Sharm El Sheikh, (Note: (شرم الشيخ, /arz/, literally "bay of the Sheikh")) alternatively rendered Sharm el-Sheikh or Charm el Sheikh, is an Egyptian city located on the southern tip of the Sinai Peninsula, in South Sinai Governorate, on the coastal strip along the Red Sea in Asia. Its population is approximately 77,000 as of 2017. Sharm El Sheikh is the administrative hub of Egypt's South Sinai Governorate, which includes the smaller coastal towns of Dahab and Nuweiba as well as the mountainous interior, St. Catherine and Mount Sinai.

It was historically a fishing town and military base, and was developed into a commercial and tourist-centric city afterwards. The Egyptian government continued and expanded the development, promoting Sharm El Sheikh as a major international resort city. Today, the city and holiday resort is a significant centre for tourism in Egypt, while also attracting many international conferences, concerts, clubbing and diplomatic meetings.
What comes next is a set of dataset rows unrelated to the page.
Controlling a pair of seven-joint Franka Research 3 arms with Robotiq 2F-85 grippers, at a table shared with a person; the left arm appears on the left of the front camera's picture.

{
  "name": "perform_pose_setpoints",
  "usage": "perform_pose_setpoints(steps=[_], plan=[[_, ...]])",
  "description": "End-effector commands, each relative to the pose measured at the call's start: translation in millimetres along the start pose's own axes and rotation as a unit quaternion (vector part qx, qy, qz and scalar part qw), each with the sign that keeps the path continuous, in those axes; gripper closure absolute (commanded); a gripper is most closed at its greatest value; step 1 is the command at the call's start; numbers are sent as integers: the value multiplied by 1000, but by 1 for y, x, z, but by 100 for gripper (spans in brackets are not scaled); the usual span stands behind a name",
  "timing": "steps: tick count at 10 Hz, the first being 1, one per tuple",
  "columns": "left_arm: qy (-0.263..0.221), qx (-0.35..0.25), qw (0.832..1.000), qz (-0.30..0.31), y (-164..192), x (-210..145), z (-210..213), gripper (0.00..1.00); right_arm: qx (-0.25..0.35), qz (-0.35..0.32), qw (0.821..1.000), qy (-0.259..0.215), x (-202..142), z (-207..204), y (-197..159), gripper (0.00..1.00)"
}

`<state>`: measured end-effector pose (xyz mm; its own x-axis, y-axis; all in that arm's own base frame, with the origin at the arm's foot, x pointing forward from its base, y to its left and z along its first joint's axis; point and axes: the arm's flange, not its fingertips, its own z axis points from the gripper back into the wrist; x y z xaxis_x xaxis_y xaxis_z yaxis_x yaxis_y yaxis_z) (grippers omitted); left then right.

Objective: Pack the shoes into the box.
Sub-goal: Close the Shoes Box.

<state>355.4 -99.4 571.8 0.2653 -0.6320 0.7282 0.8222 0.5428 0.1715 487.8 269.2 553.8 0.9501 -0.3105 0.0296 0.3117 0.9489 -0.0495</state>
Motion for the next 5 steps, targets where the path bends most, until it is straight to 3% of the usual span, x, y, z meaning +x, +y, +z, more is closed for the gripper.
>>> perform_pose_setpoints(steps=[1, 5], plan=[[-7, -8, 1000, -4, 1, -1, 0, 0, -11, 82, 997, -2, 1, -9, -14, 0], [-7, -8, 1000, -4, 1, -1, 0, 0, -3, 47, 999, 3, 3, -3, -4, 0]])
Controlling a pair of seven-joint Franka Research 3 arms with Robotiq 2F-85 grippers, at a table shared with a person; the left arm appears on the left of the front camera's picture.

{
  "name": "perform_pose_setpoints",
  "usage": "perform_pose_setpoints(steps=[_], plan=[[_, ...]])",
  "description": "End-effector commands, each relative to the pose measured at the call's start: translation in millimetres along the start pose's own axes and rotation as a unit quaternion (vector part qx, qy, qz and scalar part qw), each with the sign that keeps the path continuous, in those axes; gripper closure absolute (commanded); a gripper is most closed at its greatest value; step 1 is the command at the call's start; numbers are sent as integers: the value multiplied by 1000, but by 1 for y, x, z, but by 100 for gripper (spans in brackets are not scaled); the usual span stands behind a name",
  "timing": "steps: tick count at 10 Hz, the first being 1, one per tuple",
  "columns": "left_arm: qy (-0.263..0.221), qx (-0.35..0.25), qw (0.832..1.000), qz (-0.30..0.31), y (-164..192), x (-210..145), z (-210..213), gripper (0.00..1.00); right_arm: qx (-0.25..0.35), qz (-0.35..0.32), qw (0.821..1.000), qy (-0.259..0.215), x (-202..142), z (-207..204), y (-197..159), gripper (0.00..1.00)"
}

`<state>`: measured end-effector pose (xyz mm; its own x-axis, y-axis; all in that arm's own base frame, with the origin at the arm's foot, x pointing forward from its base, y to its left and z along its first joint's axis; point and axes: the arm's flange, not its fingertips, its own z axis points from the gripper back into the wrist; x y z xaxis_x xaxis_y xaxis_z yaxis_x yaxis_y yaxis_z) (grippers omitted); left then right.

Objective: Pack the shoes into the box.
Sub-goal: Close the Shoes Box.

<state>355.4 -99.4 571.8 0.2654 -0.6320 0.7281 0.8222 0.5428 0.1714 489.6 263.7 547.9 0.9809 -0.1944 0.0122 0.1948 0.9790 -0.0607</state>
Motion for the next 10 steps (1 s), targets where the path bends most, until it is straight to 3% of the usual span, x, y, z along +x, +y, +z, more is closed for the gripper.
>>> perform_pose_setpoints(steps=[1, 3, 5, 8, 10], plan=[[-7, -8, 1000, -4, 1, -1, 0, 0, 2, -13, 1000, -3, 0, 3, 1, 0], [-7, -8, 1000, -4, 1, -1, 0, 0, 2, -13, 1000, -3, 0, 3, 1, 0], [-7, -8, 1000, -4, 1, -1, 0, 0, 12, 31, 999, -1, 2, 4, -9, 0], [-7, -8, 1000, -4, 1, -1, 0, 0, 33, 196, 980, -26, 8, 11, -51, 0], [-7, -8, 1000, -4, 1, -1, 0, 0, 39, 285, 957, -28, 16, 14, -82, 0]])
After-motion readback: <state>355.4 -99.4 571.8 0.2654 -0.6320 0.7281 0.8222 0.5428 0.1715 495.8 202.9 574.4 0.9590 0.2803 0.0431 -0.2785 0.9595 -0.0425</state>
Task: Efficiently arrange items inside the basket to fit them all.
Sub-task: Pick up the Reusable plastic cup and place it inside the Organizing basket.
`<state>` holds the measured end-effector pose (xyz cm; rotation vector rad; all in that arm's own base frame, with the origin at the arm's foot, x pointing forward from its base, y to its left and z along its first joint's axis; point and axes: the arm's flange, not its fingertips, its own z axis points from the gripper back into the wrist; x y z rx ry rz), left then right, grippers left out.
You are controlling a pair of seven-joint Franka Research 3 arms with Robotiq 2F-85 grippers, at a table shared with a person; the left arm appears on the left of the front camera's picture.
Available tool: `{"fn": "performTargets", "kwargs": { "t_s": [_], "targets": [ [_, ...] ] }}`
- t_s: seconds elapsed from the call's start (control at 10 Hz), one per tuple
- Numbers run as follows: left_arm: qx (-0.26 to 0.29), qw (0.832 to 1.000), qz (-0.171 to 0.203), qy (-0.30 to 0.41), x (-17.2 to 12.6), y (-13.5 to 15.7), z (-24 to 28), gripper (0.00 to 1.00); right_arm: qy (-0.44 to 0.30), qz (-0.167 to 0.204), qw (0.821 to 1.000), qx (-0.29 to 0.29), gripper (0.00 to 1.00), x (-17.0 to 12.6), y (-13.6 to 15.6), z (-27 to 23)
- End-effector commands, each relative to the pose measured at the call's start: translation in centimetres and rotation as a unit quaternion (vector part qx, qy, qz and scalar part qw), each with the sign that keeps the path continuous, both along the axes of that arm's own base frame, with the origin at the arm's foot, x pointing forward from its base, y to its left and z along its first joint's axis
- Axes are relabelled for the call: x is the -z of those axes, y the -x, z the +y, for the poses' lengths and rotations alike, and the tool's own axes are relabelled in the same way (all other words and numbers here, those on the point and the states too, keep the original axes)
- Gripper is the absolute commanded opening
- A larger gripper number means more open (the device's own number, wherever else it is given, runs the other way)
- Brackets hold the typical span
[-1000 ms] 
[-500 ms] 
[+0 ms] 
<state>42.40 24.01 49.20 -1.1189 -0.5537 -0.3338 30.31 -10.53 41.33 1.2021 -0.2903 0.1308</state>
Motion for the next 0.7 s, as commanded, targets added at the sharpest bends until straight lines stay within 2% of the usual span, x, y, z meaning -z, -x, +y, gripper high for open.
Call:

Downtown Sharm El Sheikh has the major concentrations of international banks in the city and is home to several large national companies. The city is home to major hospitals and health facilities, including Sharm International Hospital, the city's largest hospital and others engaged in health-related care and research. Sharm El Sheikh port is the city's seaport, which lies on the coast of the Red Sea, and the nearest airport is the city's Sharm El Sheikh International Airport. The Sharm El Sheikh metropolitan area is one of the most visited cities in Egypt, with over 3 million visitors in 2024.

==Name==
The English name of Sharm El Sheikh is a borrowing of the Egyptian Arabic شرم الشيخ and, as such, does not have a fixed romanisation. There are documented uses of alternate spellings such as Sharm el Sheikh and Sharm el-Sheikh, sometimes within the same news article.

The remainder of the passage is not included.